With Specter firmly committed, Republicans now have 41 Senate votes against card check, enough to maintain a filibuster. Moreover, many Democratic senators -- as many as 15, according to one count -- have expressed qualms about card check. They've been hearing loud and clear from small and large businesses in their states that card check would be a disaster. And for any Democrat, it's a little hard to explain what's wrong about the secret ballot.
Other parts of the Obama program have, so far, not encountered resistance. Higher taxes on high earners are scheduled to come into effect in 2010 without a vote, though high-ranking Democrats like House Majority Leader Steny Hoyer and Ways and Means Chairman Charles Rangel have expressed doubts about the Obama proposal to reduce the charitable deduction for high earners. If you're a university president courting big donors, you don't want to see part of their contributions diverted to the U.S. Treasury.

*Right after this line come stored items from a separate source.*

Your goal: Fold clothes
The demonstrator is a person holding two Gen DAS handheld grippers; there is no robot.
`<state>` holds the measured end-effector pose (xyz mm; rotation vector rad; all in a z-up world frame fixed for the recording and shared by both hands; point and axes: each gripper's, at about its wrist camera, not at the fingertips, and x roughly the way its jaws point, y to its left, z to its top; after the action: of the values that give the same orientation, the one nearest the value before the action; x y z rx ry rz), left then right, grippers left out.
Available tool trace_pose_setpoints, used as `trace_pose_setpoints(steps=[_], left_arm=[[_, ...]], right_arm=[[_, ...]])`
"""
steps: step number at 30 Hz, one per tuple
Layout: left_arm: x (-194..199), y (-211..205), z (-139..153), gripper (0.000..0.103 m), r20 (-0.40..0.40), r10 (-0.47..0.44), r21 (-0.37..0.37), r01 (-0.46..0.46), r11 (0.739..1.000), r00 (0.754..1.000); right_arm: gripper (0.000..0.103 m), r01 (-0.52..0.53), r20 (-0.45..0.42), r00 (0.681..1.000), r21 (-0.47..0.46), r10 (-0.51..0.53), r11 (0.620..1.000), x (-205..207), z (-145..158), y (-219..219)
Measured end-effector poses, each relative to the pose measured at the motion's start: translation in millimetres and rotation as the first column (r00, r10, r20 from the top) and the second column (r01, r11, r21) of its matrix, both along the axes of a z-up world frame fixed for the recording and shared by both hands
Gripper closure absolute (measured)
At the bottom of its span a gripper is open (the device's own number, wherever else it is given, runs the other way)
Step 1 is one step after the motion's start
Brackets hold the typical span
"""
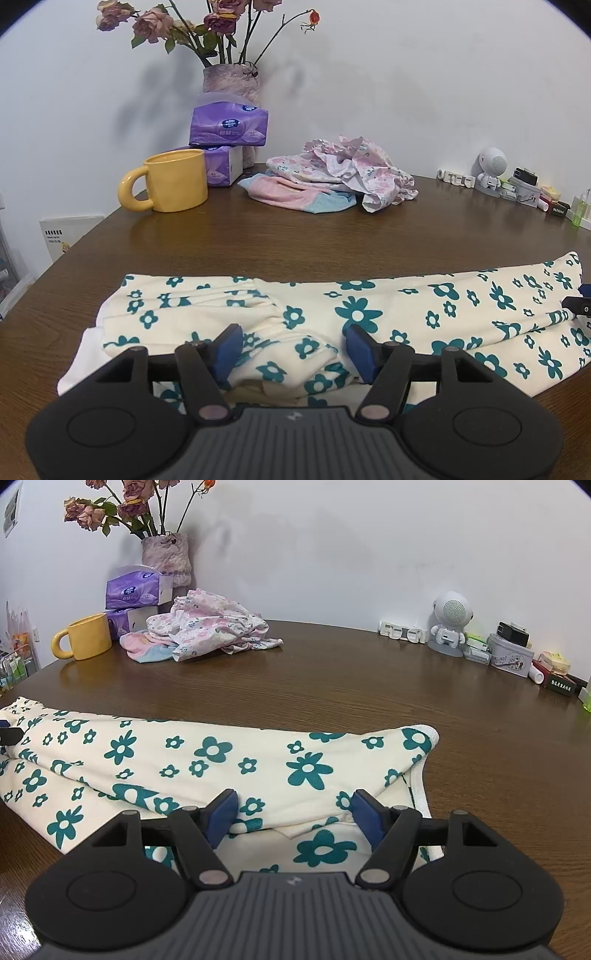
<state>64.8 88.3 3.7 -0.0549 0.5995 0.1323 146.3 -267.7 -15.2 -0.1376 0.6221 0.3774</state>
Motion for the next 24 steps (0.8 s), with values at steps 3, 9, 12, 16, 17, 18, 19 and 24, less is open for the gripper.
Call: trace_pose_setpoints(steps=[3, 9, 12, 16, 17, 18, 19, 24], left_arm=[[-0.1, 0.2, 0.1, 0.039, -0.001, -0.002, -0.002, 0.002, 1.0, 1.0], [0.3, 2.6, 0.5, 0.032, -0.002, -0.014, -0.026, 0.014, 1.0, 1.0], [0.7, 0.4, 0.4, 0.031, -0.004, -0.016, -0.014, 0.016, 1.0, 1.0], [-2.4, 1.7, 1.8, 0.03, 0.012, -0.015, -0.03, 0.015, 0.999, 1.0], [-4.9, 3.4, 3.0, 0.03, 0.021, -0.009, -0.049, 0.01, 0.999, 1.0], [-8.5, 5.5, 4.6, 0.03, 0.03, -0.005, -0.071, 0.007, 0.997, 1.0], [-12.6, 7.7, 6.3, 0.03, 0.041, -0.003, -0.094, 0.007, 0.996, 0.999], [-30.8, 16.5, 14.8, 0.023, 0.054, 0.021, -0.109, -0.015, 0.994, 0.998]], right_arm=[[0.031, 0.002, -0.008, 1.0, 0.008, -0.002, 1.0, 1.2, -0.5, -1.4], [0.03, 0.003, -0.018, 1.0, 0.022, -0.003, 1.0, 2.4, -0.4, -3.6], [0.03, 0.004, -0.017, 1.0, 0.02, -0.003, 1.0, 2.2, -0.1, -3.0], [0.029, 0.008, -0.015, 1.0, 0.02, -0.008, 1.0, 1.6, 0.3, -2.3], [0.029, 0.009, -0.014, 1.0, 0.02, -0.009, 1.0, 1.4, 0.5, -2.3], [0.029, 0.011, -0.012, 1.0, 0.022, -0.011, 1.0, 0.7, 0.8, -2.5], [0.029, 0.014, -0.01, 1.0, 0.026, -0.014, 1.0, -0.4, 1.3, -2.9], [0.028, 0.023, 0.008, 1.0, 0.061, -0.024, 0.998, -6.0, 4.5, -6.0]])
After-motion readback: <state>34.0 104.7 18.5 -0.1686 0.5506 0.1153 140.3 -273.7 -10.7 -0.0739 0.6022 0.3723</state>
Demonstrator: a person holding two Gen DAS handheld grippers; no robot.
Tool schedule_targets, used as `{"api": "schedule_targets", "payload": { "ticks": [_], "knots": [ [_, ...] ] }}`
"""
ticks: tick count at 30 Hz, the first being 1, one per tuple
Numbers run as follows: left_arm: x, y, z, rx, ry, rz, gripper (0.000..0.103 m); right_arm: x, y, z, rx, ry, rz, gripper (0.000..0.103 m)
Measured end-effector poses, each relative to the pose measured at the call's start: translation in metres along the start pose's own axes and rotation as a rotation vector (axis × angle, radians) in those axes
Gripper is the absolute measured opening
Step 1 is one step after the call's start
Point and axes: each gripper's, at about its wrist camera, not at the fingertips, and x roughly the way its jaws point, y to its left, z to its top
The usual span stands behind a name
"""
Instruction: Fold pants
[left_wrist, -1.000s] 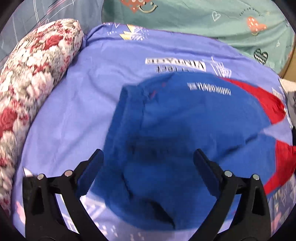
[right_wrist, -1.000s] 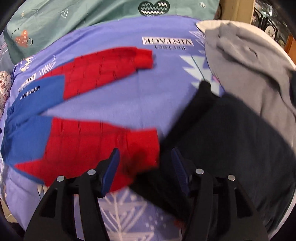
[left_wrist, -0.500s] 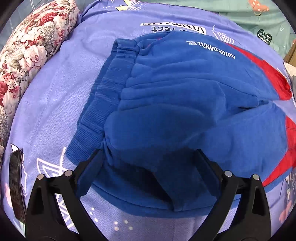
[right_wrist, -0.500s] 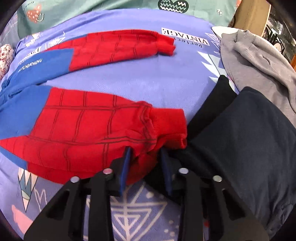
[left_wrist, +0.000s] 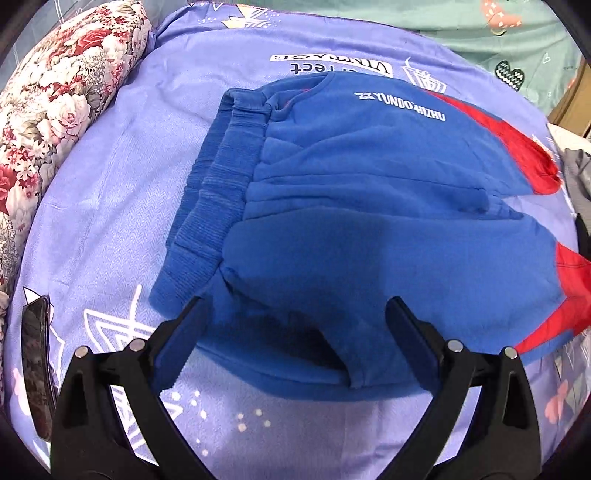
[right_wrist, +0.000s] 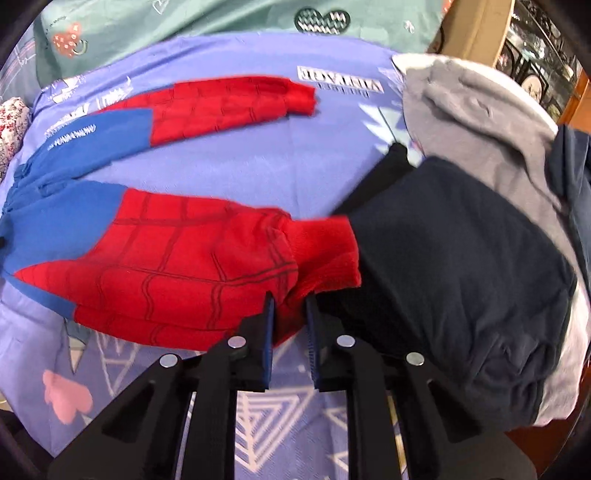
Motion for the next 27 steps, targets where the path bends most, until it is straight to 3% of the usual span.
{"api": "schedule_targets", "payload": {
  "ticks": [2, 3, 4, 6, 10, 13, 15, 17, 19, 24, 27],
  "knots": [
    [-0.003, 0.002, -0.004, -0.005, 0.003, 0.011, 0.098, 0.016, 0.005, -0.005, -0.042, 0.066, -0.042, 0.039],
    [-0.005, 0.004, -0.005, -0.007, 0.000, 0.022, 0.098, 0.018, 0.008, -0.007, -0.059, 0.073, -0.085, 0.044],
    [-0.008, 0.006, -0.007, -0.012, -0.003, 0.028, 0.098, 0.013, 0.010, -0.006, -0.072, 0.050, -0.113, 0.050],
    [-0.016, 0.016, -0.010, -0.033, -0.013, 0.015, 0.098, -0.011, 0.011, -0.001, -0.068, -0.043, -0.108, 0.050],
    [-0.028, 0.035, -0.013, -0.077, -0.041, 0.022, 0.098, -0.057, 0.018, 0.014, -0.035, -0.246, -0.001, 0.052],
    [-0.021, 0.043, -0.010, -0.104, -0.036, 0.054, 0.098, -0.055, 0.066, 0.029, -0.117, -0.279, 0.226, 0.052],
    [-0.015, 0.044, -0.006, -0.111, -0.029, 0.077, 0.098, -0.040, 0.113, 0.037, -0.219, -0.270, 0.313, 0.040],
    [-0.009, 0.043, 0.001, -0.105, -0.027, 0.090, 0.098, -0.026, 0.150, 0.049, -0.296, -0.233, 0.369, 0.013],
    [-0.002, 0.037, 0.007, -0.087, -0.018, 0.102, 0.098, -0.012, 0.198, 0.063, -0.383, -0.192, 0.459, 0.009],
    [0.012, 0.043, 0.004, -0.075, 0.021, 0.212, 0.098, 0.009, 0.300, 0.079, -0.534, -0.102, 0.576, 0.009],
    [0.016, 0.062, -0.006, -0.097, 0.046, 0.238, 0.100, 0.027, 0.331, 0.071, -0.601, -0.027, 0.578, 0.009]
  ]
}}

The prospects for national health insurance look pretty favorable. The various healthcare lobbies that would be affected are sitting at the bargaining table, seeking to avoid destruction of their business models and advancing provisions that would give them an advantage over competitors. But then at this stage in Bill Clinton's first term, the healthcare lobbies were sidling up to the table, too -- or as close to it as Hillary Clinton would let them get.
The problem on healthcare, as on cap-and-trade and card check, is that this is a big and complicated country. America doesn't have one energy system, one employee relations system, one healthcare insurance and delivery system -- it has many. Members of Congress from different states and congressional districts have constituents who are very differently situated, and those differences cut across party lines.

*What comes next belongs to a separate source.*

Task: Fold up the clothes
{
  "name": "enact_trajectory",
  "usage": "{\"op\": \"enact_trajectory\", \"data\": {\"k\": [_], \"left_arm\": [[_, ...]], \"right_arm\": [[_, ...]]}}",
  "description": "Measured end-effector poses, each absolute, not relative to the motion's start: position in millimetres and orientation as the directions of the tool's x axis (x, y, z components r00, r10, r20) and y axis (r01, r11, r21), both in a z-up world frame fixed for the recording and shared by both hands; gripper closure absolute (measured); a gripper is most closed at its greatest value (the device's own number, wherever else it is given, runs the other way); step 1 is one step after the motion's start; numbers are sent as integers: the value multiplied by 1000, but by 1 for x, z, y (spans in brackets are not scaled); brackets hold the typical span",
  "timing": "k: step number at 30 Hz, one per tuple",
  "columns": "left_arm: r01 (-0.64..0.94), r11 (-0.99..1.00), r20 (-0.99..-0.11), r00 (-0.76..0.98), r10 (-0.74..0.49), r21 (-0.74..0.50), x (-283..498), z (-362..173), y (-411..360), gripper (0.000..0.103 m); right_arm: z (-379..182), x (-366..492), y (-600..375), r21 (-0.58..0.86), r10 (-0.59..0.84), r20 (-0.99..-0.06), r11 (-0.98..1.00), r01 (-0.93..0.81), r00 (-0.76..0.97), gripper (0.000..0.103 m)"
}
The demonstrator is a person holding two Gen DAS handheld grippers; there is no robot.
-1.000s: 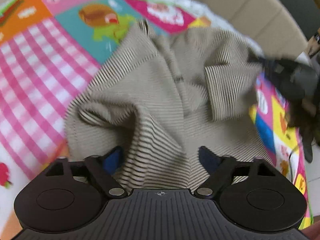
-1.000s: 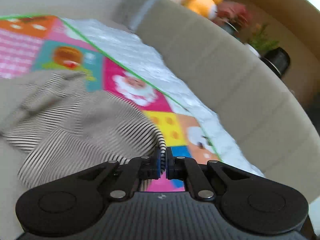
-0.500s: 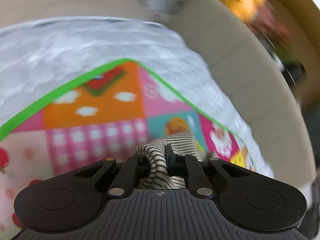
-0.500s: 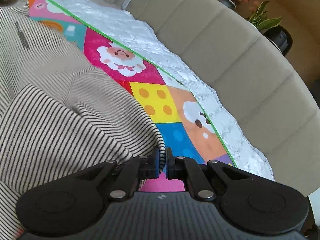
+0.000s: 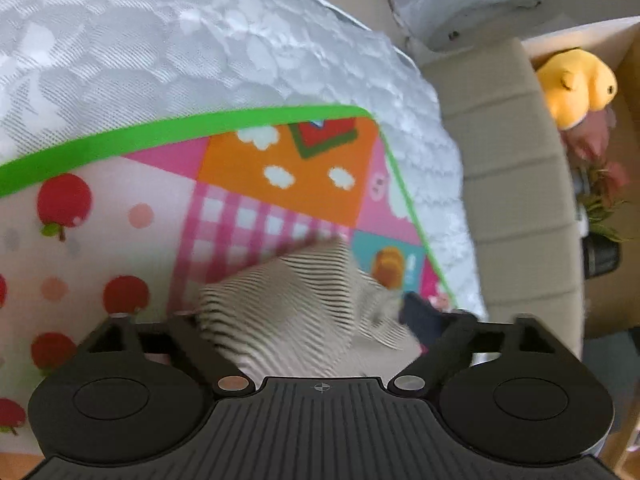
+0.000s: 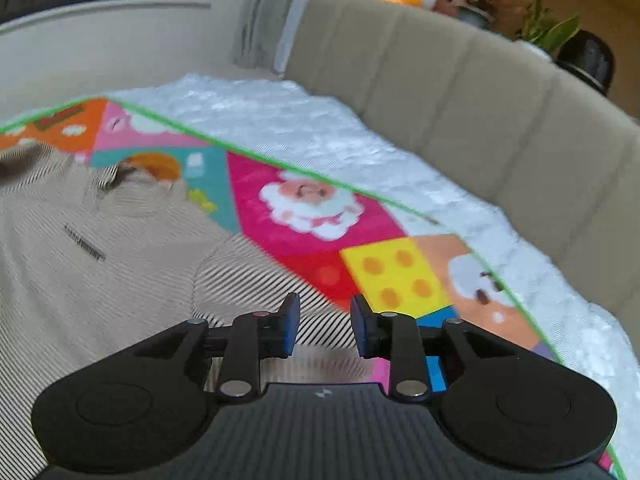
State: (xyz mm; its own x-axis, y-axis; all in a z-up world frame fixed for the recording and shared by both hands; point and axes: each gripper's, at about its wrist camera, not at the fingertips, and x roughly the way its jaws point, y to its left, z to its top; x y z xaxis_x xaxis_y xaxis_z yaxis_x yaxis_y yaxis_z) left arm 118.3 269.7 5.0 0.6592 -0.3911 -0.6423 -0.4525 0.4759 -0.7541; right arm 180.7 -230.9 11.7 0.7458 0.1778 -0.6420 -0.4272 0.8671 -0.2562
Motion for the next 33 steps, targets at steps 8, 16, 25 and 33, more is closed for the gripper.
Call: {"op": "enact_trajectory", "data": {"k": [8,16,25,33], "left_arm": [[-351,460,-569,634,-524,-815,113,6,277,5],[-355,563,-600,726,-337,-746,108,34,264,5],[-365,220,-418,667,-616,-905,107,-9,270,0],[-344,187,-385,703,-598,-920,95,-6,264,0]], "right_arm": [[3,177,-230,-212,204,-669,869,-447,714,73],[11,167,-230,-170,250,-673,864,-474,696,66],[14,147,-220,-45,370,-714,823,-566,595,46],[-18,117,-191,-193,293,-776,733,-652,559,47]]}}
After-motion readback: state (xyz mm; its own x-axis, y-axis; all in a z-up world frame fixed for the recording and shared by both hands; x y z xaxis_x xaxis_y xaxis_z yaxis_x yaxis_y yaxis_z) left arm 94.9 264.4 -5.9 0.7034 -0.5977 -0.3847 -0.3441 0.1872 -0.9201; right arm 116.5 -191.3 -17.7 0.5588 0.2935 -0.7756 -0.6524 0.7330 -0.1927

Democrats from coal states like North Dakota see energy issues differently from Democrats from coal-free states like California. Democrats from heavily unionized Michigan see labor issues differently from Democrats from nonunionized Arkansas. And let's not get started setting out the regional differences in healthcare.

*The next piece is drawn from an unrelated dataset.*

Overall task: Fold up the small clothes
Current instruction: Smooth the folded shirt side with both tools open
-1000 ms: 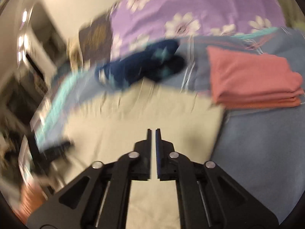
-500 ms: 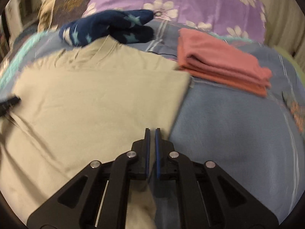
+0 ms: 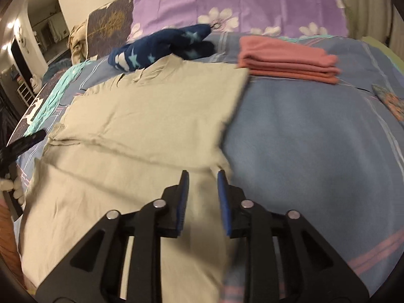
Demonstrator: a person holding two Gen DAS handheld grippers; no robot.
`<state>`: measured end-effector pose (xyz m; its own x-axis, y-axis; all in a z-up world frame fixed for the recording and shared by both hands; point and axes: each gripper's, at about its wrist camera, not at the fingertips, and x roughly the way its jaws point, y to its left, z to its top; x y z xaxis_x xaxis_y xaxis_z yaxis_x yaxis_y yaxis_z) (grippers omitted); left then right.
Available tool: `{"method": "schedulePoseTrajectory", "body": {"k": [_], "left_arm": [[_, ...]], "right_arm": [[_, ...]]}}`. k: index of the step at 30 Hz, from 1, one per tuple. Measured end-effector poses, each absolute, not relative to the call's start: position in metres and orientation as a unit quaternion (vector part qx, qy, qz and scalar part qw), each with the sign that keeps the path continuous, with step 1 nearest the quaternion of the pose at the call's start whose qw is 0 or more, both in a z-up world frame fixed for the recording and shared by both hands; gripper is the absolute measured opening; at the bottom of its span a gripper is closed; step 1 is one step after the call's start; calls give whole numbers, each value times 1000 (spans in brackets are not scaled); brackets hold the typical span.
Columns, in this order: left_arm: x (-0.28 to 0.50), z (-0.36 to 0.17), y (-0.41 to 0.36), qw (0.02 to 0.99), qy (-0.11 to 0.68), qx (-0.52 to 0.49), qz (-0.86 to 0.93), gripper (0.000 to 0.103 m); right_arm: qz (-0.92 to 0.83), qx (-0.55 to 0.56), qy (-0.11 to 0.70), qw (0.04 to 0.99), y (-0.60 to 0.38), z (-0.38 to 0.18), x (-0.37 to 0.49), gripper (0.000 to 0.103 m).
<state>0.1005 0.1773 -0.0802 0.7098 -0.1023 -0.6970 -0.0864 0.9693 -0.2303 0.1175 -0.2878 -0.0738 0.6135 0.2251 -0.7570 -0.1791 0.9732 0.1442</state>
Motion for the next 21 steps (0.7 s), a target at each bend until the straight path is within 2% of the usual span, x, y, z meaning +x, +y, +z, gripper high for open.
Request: {"method": "schedulePoseTrajectory", "body": {"k": [7, 11, 21], "left_arm": [[28, -89, 163, 903, 416, -101, -39, 57], [14, -103, 161, 894, 440, -80, -22, 57], [-19, -100, 166, 897, 436, -68, -4, 57]], "right_arm": [[87, 99, 431, 893, -319, -81, 75, 30], [98, 106, 435, 889, -318, -82, 52, 30], [102, 112, 445, 883, -323, -88, -8, 30]]}}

Setting up a welfare state is easier in European political systems, with their centralized governments and rigid parliamentary party discipline. American welfare state programs like Social Security and Medicare were set up and expanded step by step by very shrewd strategists operating over many years. Obama has the audacity to hope that he can jam things through with sizeable Democratic majorities at a time of economic crisis and uncertainty. But he has quickly encountered some roadblocks -- and may yet encounter some more.